Abschnitt 4 VV-NB - Grundlagen nachhaltiger Beschaffung
Bibliographie
- Titel
- Verwaltungsvorschriften zur nachhaltigen Beschaffung (VV-NB)
- Amtliche Abkürzung
- VV-NB
- Normtyp
- Verwaltungsvorschrift
- Normgeber
- Niedersachsen
- Gliederungs-Nr.
- 72080
4.1 Begriffsbestimmungen
"Nachhaltige Beschaffung" i. S. dieser Verwaltungsvorschriften bedeutet die Berücksichtigung von nachhaltigen - insbesondere von umweltbezogenen und sozialen, aber auch von qualitativen und innovativen - Aspekten unter Beachtung der Haushaltsgrundsätze der Wirtschaftlichkeit und Sparsamkeit bei der Beschaffung von Liefer-, Bau- oder Dienstleistungen. Die Bedarfe sind so zu decken, dass die dafür benötigten Ressourcen nicht auf Kosten kommender Generationen verbraucht und in der Folge die Möglichkeiten zukünftiger Generationen nicht eingeschränkt werden. Die nachhaltigen Aspekte sind nicht auf die Herstellung oder Erbringung der Leistung begrenzt, sondern können den gesamten Lebenszyklus des Auftragsgegenstandes einbeziehen.

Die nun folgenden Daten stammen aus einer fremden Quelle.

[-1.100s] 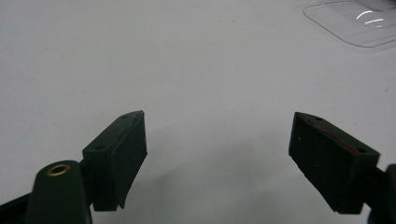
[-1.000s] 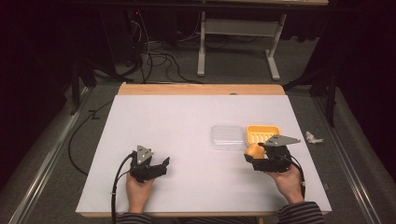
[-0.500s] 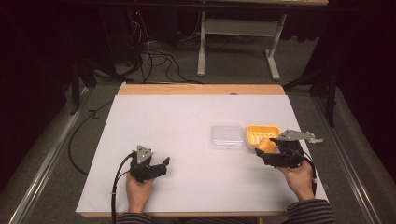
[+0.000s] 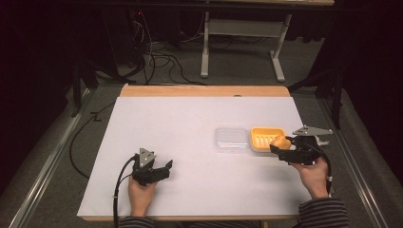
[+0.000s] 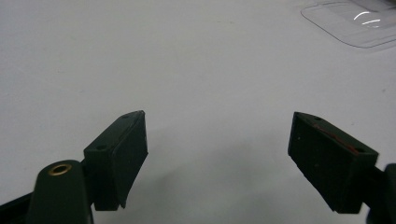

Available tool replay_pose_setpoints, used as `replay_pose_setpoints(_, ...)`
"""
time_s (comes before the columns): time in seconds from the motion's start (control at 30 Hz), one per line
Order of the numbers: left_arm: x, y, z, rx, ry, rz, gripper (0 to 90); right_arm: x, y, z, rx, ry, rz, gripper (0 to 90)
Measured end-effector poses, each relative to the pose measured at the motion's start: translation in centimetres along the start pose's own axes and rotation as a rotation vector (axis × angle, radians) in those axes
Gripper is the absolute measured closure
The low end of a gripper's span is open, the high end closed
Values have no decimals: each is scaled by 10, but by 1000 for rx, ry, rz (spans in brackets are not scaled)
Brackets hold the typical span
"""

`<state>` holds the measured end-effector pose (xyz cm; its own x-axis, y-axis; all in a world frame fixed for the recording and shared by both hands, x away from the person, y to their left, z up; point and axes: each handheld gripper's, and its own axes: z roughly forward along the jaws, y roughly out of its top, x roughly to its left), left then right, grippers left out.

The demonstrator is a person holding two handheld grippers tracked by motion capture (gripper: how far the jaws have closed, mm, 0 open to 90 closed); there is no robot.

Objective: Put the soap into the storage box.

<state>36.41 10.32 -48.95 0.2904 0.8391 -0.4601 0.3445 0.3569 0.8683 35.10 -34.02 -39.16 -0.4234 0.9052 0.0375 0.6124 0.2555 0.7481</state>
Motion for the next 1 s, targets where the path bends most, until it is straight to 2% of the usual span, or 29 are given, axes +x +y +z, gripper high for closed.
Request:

"Umweltbezogene Aspekte" sind Kriterien, die die natürlichen Lebensgrundlagen schützen oder die Umweltbeeinträchtigungen, die mit den zu beschaffenden Liefer-, Bau- oder Dienstleistungen verbunden sind, verringern.
"Soziale Aspekte" sind Kriterien, die einen sozialen Nutzen erzielen oder negative soziale Entwicklungen verhindern oder abmildern.
"Qualitative Aspekte" sind Kriterien, die den Wert einer Leistung zum Beispiel in Hinblick auf die Funktionalität, die Kompatibilität, das Material, die Verarbeitung oder andere wahrnehmbare Eigenschaften beschreiben.
"Innovative Aspekte" sind Kriterien, die der Realisierung von neuen oder deutlich verbesserten Liefer-, Bau- oder Dienstleistungen - einschließlich Produktions-, Bau- oder Konstruktionsverfahren oder neue Organisationsverfahren in Bezug auf Geschäftspraxis, Abläufe am Arbeitsplatz oder externe Beziehungen - dienen.
"Lebenszyklus" meint alle aufeinander folgenden oder miteinander verbundenen Stadien während der Lebensdauer einer Liefer- oder Bauleistung oder während der Erbringung einer Dienstleistung. Der Lebenszyklus beginnt bei der Beschaffung der Rohstoffe oder Erzeugung von Ressourcen und endet bei der Entsorgung, bei Aufräumarbeiten oder bei der Beendigung der Dienstleistung oder Nutzung. Die Betrachtung des Lebenszyklus schließt die durchzuführende Forschung und Entwicklung, die Produktion, den Handel und die damit verbundenen Bedingungen, den Transport sowie die Nutzung und Wartung ein.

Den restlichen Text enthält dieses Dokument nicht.